Data Quality

Descriptions, referrals, instructions how and why to improve the data quality.

Based on the result of the project ‘Zahedi, Z. (2019). A report on the data quality issues of different content types in Pure & some recommendations for data quality improvement, Information policy department, KNAW’, it is important to:

  • Validate content types with accurate and complete information; 
  • Use persistent identifiers for better identification of outputs (such as DOI), individuals (Such as ORCID), and organizations (such as GRID);
  • Use uniform names and use it consistently when registering and validating records (for instance for internal and external organizations or publishers);
  • Register and validate content types under uniform top or (sub)types of organizational units;
  • Consider and think carefully about what (sub)category is needed to assign to different content types;
  • Be clear and transparent about the choice each institute at KNAW makes when registering and validating different content types in Pure;
  • Regularly monitor and update the information of the different content types, individuals, affiliations, publishers,  journals, etc. of each KNAW institute;
  • Think how relevant it is for each KNAW institute to make use of different content types and their subtypes and use them in a consistent way;
  • Use Pure in a responsible way in line with the aim of the institute. Pure should be used as a platform to register and validate relevant content types to make report or to be used for any other purpose related to the need or aim of each institute at KNAW.

The above recommendations will be served as starting points to improve data quality issues of KNAW research outputs in Pure. In the coming years we (KNAW and its institutes) will work together to meet all the above issues.

Suggested workflow for registering, validating, monitoring, and updating different research outputs in Pure.

A persistent identifier (such as DOIs, PubMed IDs, ISSN/ ISBNs, ORCIDs, GRID IDs, etc.) is a globally unique identifier that is permanently assigned to a resource.

Persistent Identifiers (PIDs) are an important component of Open Science and FAIR data practices.  PIDs ensure that research outputs are findable, accessible, interoperable, and reusable.

https://www.go-fair.org/fair-principles/

https://www.force11.org/group/fairgroup/fairprinciples

Benefits of Persistent identifiers

  • They are required by publishers, research funders, and universities,
  • They increase the discoverability and the accessibility of research outputs and researchers,
  • They enable sharing and reuse,
  • They facilitate the opportunity for system integrations and interoperability.

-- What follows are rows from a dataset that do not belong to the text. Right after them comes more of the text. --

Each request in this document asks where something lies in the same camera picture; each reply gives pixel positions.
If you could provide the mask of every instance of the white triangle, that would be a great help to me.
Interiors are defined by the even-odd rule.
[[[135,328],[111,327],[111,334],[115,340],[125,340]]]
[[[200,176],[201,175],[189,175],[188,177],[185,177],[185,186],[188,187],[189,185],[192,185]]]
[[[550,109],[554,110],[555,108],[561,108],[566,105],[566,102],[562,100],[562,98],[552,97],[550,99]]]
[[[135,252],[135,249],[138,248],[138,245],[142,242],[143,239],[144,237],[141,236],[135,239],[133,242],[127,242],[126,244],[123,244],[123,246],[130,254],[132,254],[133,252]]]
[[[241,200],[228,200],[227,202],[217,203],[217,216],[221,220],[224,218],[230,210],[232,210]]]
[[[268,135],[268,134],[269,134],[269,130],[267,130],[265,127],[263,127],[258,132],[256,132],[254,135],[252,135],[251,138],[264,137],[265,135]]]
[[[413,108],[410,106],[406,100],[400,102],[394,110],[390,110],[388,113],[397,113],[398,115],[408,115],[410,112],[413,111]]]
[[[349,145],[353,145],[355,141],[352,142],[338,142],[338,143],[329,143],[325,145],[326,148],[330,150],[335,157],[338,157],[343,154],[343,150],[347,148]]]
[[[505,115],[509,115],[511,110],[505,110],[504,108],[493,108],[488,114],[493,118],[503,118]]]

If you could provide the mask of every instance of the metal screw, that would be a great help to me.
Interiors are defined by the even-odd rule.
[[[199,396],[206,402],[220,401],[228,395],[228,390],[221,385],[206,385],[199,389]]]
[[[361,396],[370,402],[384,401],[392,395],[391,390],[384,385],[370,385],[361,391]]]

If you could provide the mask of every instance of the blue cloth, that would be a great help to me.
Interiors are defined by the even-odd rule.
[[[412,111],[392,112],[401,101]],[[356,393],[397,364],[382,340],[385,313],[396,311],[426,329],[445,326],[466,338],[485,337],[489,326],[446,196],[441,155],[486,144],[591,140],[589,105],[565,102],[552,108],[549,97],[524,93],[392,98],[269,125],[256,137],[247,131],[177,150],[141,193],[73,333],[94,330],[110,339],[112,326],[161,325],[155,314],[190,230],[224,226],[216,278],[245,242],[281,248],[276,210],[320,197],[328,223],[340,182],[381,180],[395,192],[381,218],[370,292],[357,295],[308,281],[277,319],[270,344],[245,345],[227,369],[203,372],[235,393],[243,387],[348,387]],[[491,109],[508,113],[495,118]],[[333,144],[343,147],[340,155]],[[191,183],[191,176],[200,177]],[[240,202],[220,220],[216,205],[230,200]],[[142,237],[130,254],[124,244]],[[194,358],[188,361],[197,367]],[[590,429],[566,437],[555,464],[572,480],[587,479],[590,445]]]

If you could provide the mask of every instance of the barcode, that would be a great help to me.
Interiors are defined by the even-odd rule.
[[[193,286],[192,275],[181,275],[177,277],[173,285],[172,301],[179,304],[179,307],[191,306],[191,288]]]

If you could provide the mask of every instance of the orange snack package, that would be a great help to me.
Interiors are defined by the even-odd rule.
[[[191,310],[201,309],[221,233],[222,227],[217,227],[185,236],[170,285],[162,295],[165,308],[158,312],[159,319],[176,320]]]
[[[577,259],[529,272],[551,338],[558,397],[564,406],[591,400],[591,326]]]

For more info on Persistent identifiers see: https://project-thor.readme.io/

What is Open Access?

Based on Budapest Declaration (2002) and Berlin Declaration (2003), Open Access (OA) means unrestricted online access to Peer-reviewed scholalry research for any user. It includes the right to read, download, print, copy, distribute, search, link, crawl and mine. Another definition of Open Access by Suber (2004)is: “Open-access (OA) literature is digital, online, free of charge, and free of most copyright and licensing restrictions“, (See Open Access Overview, CC BY 3.0 US). OA articles are free to read online, either on the publisher website or in an OA repository (Piwowar et al., 2018). For more info visit: ec.europa.eu

Why Open Access is important?

  • Requried by funders such as NWO and EU as a condition for funding.
  • Facilitates transtition to Plans S (see also PlanS 10 Principles and revised PlanS princiles) that by 2020 scientific publicaitons resulted by public funds must be published in OA journals.
  • Increase accessibility, usage, visibility, and impact of research outputs.